Building an end-to-end agentic SRE using AWS DevOps Agent

Introduction

As modern applications evolve into complex ecosystems of serverless functions, microservices, and event-driven architectures, incident response becomes increasingly challenging. DevOps and SRE teams spend hours manually correlating data across observability tools and troubleshooting issues, racing against SLA deadlines. This reactive firefighting drains productivity, degrades reliability, and delays innovation.

AWS DevOps Agent provides an opportunity to shift how teams achieve operational excellence. As an autonomous, always-on frontier agent, it investigates incidents the moment they occur, identifies root causes by correlating telemetry across your ecosystem, and recommends specific mitigation plans, all without constant human intervention. On-call engineers wake up to a root cause, instead of active incidents. AWS DevOps Agent supports multi-cloud and hybrid environments, not just AWS-native architectures.

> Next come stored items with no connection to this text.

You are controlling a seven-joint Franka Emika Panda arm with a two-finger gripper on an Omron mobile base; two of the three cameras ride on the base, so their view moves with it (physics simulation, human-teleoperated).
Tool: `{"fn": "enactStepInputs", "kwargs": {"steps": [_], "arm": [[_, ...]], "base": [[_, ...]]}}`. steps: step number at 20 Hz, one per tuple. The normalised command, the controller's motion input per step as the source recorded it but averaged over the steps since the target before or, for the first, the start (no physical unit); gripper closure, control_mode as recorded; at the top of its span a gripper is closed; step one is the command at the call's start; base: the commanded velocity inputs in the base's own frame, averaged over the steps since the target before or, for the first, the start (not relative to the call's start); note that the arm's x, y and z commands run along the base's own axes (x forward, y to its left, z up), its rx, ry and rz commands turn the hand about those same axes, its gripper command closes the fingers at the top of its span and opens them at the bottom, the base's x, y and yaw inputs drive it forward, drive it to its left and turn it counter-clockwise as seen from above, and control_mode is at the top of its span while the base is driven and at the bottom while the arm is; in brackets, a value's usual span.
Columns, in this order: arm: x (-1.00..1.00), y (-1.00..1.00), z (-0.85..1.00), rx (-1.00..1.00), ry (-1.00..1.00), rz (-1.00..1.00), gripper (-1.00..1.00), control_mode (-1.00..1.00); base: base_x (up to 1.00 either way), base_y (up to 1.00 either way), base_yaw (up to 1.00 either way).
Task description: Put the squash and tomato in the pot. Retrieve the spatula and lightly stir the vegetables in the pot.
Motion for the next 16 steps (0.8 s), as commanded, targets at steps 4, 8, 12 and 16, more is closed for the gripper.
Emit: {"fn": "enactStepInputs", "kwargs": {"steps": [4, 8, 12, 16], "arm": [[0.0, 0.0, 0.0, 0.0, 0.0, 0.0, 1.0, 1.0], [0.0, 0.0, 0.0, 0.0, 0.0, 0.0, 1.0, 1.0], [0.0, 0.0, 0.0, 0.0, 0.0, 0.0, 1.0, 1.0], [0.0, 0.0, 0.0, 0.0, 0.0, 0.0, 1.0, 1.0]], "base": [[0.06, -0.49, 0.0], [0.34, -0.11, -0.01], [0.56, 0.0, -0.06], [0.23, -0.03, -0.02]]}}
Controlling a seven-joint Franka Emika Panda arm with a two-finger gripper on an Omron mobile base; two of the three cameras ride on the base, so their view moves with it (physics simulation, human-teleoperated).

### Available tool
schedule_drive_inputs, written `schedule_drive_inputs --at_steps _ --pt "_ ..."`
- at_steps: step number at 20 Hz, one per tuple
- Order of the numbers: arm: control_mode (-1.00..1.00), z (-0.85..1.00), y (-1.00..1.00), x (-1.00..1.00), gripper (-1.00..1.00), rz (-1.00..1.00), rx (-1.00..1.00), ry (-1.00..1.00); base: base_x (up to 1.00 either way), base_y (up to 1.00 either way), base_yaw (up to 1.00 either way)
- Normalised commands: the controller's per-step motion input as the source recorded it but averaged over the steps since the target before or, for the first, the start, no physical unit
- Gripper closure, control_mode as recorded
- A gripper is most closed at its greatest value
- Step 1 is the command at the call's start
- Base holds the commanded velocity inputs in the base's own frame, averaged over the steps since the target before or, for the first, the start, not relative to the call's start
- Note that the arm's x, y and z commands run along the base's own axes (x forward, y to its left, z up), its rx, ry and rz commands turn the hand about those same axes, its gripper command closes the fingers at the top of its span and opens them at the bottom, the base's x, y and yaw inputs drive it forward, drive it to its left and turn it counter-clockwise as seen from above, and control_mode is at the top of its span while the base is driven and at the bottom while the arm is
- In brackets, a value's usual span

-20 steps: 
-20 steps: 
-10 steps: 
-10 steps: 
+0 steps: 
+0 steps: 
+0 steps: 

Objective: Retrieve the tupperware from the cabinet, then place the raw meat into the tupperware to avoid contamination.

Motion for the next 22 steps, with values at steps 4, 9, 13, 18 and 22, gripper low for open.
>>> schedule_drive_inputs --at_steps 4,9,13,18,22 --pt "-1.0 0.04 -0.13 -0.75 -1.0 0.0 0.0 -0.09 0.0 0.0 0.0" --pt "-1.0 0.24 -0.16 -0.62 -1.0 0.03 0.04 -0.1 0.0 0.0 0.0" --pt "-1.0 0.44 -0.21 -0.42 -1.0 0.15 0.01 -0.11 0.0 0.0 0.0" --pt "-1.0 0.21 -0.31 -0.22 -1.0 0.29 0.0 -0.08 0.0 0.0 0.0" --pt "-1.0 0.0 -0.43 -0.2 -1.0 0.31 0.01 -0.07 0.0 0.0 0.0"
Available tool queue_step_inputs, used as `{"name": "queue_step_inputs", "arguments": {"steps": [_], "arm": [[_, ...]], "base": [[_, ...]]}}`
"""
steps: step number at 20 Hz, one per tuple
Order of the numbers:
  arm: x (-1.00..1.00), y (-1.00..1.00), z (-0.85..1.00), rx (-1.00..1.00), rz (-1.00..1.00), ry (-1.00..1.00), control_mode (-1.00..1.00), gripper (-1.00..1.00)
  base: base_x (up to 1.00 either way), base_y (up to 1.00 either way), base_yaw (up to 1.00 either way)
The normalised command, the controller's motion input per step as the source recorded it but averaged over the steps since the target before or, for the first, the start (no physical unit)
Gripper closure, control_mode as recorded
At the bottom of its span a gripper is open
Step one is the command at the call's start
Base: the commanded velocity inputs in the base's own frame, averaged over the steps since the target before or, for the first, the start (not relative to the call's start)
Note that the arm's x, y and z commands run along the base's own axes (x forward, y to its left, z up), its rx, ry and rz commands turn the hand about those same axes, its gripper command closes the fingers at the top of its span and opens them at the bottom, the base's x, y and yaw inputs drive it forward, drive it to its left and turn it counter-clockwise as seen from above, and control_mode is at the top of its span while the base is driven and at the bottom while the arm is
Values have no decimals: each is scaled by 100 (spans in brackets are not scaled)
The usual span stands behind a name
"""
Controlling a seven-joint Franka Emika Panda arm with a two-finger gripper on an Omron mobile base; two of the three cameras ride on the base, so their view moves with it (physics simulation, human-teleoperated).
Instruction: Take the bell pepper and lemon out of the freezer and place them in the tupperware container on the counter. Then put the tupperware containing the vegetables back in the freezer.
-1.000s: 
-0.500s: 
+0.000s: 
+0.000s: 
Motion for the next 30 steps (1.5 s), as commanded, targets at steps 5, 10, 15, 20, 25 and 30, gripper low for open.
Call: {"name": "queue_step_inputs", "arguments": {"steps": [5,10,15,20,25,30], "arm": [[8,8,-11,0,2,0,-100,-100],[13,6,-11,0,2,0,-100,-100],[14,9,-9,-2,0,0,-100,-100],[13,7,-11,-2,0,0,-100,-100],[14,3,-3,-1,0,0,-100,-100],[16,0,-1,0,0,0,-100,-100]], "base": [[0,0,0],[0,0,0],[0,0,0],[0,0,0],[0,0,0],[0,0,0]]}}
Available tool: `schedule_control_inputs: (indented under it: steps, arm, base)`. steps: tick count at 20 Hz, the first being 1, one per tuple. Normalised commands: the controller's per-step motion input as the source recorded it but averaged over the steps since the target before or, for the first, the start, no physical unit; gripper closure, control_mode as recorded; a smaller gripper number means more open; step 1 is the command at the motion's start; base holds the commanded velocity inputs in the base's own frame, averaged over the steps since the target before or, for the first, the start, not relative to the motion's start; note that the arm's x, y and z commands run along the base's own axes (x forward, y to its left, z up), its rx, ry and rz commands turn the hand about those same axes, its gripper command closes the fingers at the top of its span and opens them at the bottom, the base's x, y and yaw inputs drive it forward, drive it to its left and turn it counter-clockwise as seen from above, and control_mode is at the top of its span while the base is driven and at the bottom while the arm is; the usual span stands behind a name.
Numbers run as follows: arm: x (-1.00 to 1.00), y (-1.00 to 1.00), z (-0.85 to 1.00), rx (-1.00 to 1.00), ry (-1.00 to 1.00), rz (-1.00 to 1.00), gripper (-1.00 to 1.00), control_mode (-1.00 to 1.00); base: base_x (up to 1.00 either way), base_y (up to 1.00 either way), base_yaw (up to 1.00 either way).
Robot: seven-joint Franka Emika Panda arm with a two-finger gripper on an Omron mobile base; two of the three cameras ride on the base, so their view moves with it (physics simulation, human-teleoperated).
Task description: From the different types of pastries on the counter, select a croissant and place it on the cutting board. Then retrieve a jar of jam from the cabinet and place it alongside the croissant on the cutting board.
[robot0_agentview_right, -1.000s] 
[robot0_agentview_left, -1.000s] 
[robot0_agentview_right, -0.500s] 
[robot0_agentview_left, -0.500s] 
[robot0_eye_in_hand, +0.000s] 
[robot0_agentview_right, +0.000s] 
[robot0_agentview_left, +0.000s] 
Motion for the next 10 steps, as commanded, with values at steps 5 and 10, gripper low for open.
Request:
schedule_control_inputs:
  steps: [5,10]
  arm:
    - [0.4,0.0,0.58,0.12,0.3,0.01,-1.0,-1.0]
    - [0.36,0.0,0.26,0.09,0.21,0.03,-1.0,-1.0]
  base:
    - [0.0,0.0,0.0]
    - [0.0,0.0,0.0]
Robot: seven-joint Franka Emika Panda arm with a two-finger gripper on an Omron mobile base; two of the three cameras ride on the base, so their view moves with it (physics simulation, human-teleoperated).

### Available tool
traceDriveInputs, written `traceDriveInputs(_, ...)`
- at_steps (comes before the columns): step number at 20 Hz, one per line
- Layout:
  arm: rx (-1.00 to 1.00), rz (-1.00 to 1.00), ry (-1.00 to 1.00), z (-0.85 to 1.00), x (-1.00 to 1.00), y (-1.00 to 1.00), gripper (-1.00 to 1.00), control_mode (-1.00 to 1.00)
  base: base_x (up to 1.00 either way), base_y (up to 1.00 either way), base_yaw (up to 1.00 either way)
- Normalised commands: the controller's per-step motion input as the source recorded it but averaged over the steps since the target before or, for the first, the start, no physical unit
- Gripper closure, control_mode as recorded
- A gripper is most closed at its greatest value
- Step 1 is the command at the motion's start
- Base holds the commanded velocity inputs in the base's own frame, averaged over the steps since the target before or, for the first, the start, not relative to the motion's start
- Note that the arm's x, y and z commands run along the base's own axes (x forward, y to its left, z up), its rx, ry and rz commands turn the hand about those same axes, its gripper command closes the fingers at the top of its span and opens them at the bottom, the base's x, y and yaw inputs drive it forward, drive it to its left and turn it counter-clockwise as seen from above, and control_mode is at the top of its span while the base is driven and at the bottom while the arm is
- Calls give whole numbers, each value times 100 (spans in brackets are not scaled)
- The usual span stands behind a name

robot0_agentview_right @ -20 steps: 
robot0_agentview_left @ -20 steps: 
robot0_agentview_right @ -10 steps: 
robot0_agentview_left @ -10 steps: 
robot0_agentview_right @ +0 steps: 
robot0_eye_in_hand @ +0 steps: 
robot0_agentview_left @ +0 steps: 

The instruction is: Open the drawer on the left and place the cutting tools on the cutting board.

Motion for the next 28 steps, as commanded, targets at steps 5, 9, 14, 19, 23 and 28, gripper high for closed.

This blog post demonstrates how to build an end-to-end agentic SRE solution using AWS DevOps Agent. You learn how to configure DevOps Agent Spaces that define an investigation scope, integrating seamlessly with Amazon CloudWatch, Splunk, GitHub, and Slack. It further demonstrates automated incident trigger using webhooks, and AWS DevOps Agent integration with custom tools by creating a custom MCP agent. The agent investigates issues by analyzing patterns across multiple data sources, providing root cause, and then generates detailed mitigation plans that can be implemented via a coding agent. By the end, you will have a deployed frontier agent that acts as a true extension of your team. One that works persistently, scales massively, and delivers complete operational outcomes while freeing your engineers to focus on innovation rather than firefighting.

Architecture

Architectural diagram showing the setup used in this AWS DevOps Agent deployment.

Implementation

This implementation spans three specialized AWS accounts with distinct responsibilities.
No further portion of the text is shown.